Sunday, October 16, 2011

No History Here, Just Wild Speculation. Plus My Own Thoughts

Over and over again in the writings of modern and contemporary theologians and Biblical scholars, one reads the assertions that neither Jesus nor his disciples could read or write any Greek, that maybe some of them could read some Hebrew, but that most likely the only language they were really fluent in was Aramaic.

You get this even from the most supposedly enlightened people in these specialties. The ones who freely admit that the chronology of the Gospels is very suspect and that there was no census bringing Joseph and his pregnant bride Mary to Bethlehem, and no Slaughter of the Innocents, that the story of the Slaughter of the Innocents is clearly borrowed from the equally-fictitious story from the infancy of Moses, who himself may never existed. These scholars do not believe in any miracles, neither walking on water nor Resurrection nor healing by laying on of hands, and they will tell you that Jesus probably never said most of the things the New Testament says he said, and even that some of the 12 Apostles may be fictitious. But it's certain, they say, that Jesus existed, and also certain that he couldn't read or speak Greek.

Finally, finally, these days you can be a Christian theologian or a New Testament scholar and say publicly that you're actually not certain that Jesus existed and still keep your job. And so some people in those fields are saying it, more than the few who said it before and were fired, and then, as if that weren't bad enough, ridiculed in unison by their former colleagues. The ridicule is still par for the course. But listen closely to the average theologian or Biblical scholar scornfully dismissing a black sheep who says it's not certain that Jesus existed, and see if the reaction extends beyond dismissal to any actual explanation of why doubt is ridiculous on this point. All I ever see is the peremptory dismissal.
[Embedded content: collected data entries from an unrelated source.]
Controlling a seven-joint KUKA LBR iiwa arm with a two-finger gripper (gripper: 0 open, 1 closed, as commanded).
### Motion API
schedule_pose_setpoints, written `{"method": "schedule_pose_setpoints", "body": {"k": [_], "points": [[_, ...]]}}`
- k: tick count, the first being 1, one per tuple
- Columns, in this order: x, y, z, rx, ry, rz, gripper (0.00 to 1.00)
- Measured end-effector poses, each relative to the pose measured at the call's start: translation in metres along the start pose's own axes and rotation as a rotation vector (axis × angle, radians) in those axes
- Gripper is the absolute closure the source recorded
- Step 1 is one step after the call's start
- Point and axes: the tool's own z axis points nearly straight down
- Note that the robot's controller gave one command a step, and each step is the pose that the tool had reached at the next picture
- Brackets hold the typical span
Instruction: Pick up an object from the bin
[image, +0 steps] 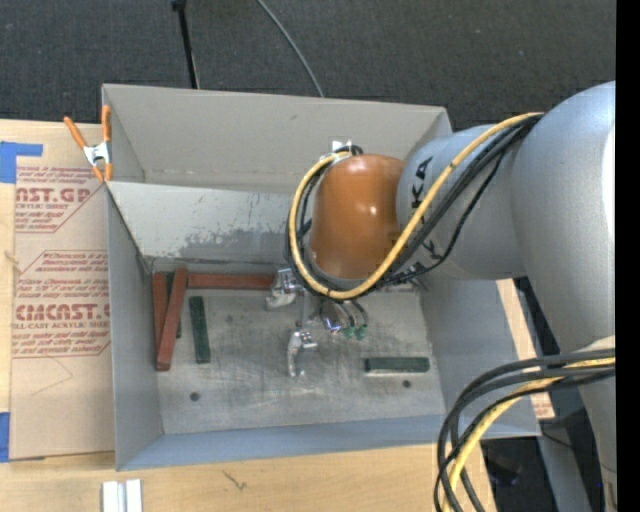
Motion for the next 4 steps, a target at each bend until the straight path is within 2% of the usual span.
{"method": "schedule_pose_setpoints", "body": {"k": [1,2,3,4], "points": [[0.005,-0.053,0.001,-0.001,0.005,0.003,0.00],[0.016,-0.072,0.023,0.002,0.003,-0.016,0.00],[0.025,-0.101,-0.007,-0.002,0.007,0.038,0.00],[0.042,-0.111,-0.006,0.003,-0.002,-0.052,0.00]]}}
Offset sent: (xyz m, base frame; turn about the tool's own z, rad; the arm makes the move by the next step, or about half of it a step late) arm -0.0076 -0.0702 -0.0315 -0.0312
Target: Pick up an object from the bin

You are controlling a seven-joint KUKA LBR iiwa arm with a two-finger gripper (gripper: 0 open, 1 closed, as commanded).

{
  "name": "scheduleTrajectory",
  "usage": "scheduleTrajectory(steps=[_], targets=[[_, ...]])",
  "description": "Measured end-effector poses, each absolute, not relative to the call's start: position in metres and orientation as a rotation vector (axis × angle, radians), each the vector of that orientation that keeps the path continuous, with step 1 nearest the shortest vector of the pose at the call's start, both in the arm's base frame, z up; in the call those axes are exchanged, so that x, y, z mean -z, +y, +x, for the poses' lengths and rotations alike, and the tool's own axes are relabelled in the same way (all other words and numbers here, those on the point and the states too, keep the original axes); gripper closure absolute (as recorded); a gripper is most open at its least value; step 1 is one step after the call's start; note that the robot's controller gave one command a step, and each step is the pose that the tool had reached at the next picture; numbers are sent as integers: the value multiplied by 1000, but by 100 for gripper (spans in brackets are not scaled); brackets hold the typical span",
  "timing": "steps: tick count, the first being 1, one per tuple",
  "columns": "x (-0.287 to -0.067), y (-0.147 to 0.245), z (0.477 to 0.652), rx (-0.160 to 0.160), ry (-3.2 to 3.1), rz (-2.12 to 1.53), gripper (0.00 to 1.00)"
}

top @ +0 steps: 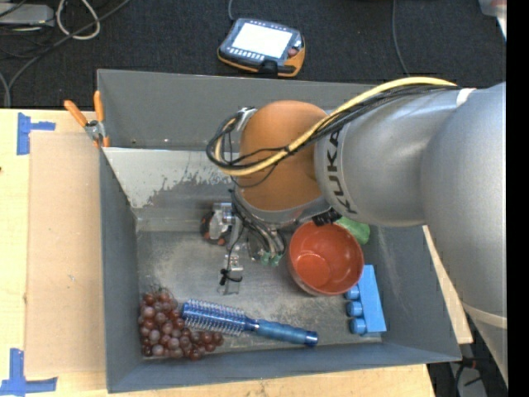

Even from the ones who cast doubt on almost everything the Gospels say, one encounters this certainty that Jesus' existence is well-established historical fact. Uh, excuse me, established how exactly? What sources do we have besides those accounts you just finished trashing when it comes to their historical reliability? That's right -- none. But they -- the current academic mainstream -- don't stop at being certain he existed, they're currently also certain that he was preaching political revolution and socialism, and that he like his father was more of a day laborer than an actual skilled carpenter, and that the whole family was veryvery poor, and that Jesus neither wrote nor spoke Greek, and maybe not even Hebrew either.

Where did they get all this? Mostly from our increasing knowledge of what a typical 1st-century Jewish peasant living in a small town near Jerusalem was like. They've decided to agree that Jesus was a typical peasant. There's no logical reason to make these positive assumptions. There are only contemporary theological reasons. In short: they pulled all of that right out of their butts.

I say: we don't know. We don't know whether Jesus existed, and if he did, we don't know how much of the information in the Gospels is true, much less things not mentioned in the Gospels such as whether or not he could read and speak Greek.

If Jesus existed, then, it seems to me, contemporary theology is wrong. If he existed, then most likely the last thing he was was typical.

There is the story of Jesus' family coming to Jerusalem when he was 12, and Jesus going to the Temple and amazing the elders with his learning. There is no mention in the Gospels of what Jesus did between the ages of 12 and 30. There are mentions of a wealthy friend of his, Joseph of Arimathea. Maybe Jesus could read Hebrew quite well by age 12, and could talk about the Bible like a scholar. That's the sort of thing which would have amazed elders at the Temple. Maybe a rich man, such as Joseph of Aremathea, took an interest in this bright young lad and offered to educate him. That's the sort of thing which has happened to a few lucky bright poor children since long before Jesus' time. Maybe Jesus spent 18 years at Joseph's house, happily burrowing through mountains of codices and scrolls, learning Greeka and Latin as well as Hebrew.

I've often wondered about that conversation between Jesus and Pilate. Did they communicate through an interpreter? Or did Pilate know some Hebrew or Aramaic? Or did Jesus know some Greek or Hebrew?

Only lately I've begun to wonder whether people such as Pilate or Herod would have condescended to speak to a typical peasant or day-laborer at all. It's embarrassing that it took me so long to wonder about that. But if Jesus was not just a typical peon, but a highly-educated young man who for the last few years had returned to the milieu of his early childhood, an articulate fellow who spoke good Greek, and possibly even good Latin, in addition to his native Aramaic -- well, that sort of person would be much more likely to pique the interest of the governor of the entire province, and cause him to take a few minutes out of his busy day of plotting against other politicians and playing in his harem, wouldn't he?

What's that? You say that I'm speculating very freely here, extrapolating from very, very little concrete evidence? Why thank you, that would put me on a par with the leading Jesus scholars of our day. Except that I freely acknowledge that the picture I've just spun is only one of many possible versions of the beginning of Christianity, including the distinct possibility that Jesus never existed at all.